*Required work:*
Say how many of the lines below contain the word "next"; nothing else belongs in the answer.

+---+

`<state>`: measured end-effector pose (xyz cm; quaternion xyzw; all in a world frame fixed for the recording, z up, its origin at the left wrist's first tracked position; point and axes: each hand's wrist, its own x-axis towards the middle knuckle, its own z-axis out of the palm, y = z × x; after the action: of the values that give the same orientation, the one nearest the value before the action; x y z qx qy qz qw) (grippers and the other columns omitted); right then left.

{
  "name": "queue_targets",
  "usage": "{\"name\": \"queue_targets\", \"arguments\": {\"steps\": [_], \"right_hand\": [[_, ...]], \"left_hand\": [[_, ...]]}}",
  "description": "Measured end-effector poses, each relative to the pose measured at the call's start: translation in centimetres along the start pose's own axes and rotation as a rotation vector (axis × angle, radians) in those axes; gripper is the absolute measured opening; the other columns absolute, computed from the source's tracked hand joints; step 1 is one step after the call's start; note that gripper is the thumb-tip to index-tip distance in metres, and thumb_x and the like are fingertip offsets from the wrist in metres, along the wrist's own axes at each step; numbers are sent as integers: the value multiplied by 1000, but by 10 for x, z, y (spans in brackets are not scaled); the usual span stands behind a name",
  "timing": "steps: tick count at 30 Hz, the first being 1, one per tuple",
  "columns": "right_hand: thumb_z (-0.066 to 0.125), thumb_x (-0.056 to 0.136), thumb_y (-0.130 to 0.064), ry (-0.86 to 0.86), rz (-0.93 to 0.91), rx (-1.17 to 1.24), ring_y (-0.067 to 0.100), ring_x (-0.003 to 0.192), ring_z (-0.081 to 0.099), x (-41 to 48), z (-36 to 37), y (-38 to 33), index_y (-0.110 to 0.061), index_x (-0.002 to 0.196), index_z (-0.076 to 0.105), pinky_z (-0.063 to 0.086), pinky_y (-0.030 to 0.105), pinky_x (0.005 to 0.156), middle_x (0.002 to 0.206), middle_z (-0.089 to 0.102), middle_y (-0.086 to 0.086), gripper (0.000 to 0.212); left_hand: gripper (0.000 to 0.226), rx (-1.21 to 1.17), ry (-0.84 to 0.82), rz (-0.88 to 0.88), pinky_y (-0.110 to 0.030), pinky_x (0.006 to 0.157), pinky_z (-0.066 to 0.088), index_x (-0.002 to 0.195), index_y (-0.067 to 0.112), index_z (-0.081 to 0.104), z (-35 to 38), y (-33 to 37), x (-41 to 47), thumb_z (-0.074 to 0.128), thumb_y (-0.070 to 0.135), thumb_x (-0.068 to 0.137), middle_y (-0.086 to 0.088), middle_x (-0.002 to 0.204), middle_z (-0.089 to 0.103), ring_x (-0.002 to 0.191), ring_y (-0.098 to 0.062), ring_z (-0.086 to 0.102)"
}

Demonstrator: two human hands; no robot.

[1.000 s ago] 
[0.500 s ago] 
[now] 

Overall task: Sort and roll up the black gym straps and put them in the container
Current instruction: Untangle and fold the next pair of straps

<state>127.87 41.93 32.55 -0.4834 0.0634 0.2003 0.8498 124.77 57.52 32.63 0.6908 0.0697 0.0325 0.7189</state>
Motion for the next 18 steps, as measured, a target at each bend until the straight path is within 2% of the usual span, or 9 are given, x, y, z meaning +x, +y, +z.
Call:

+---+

*Written response:*
2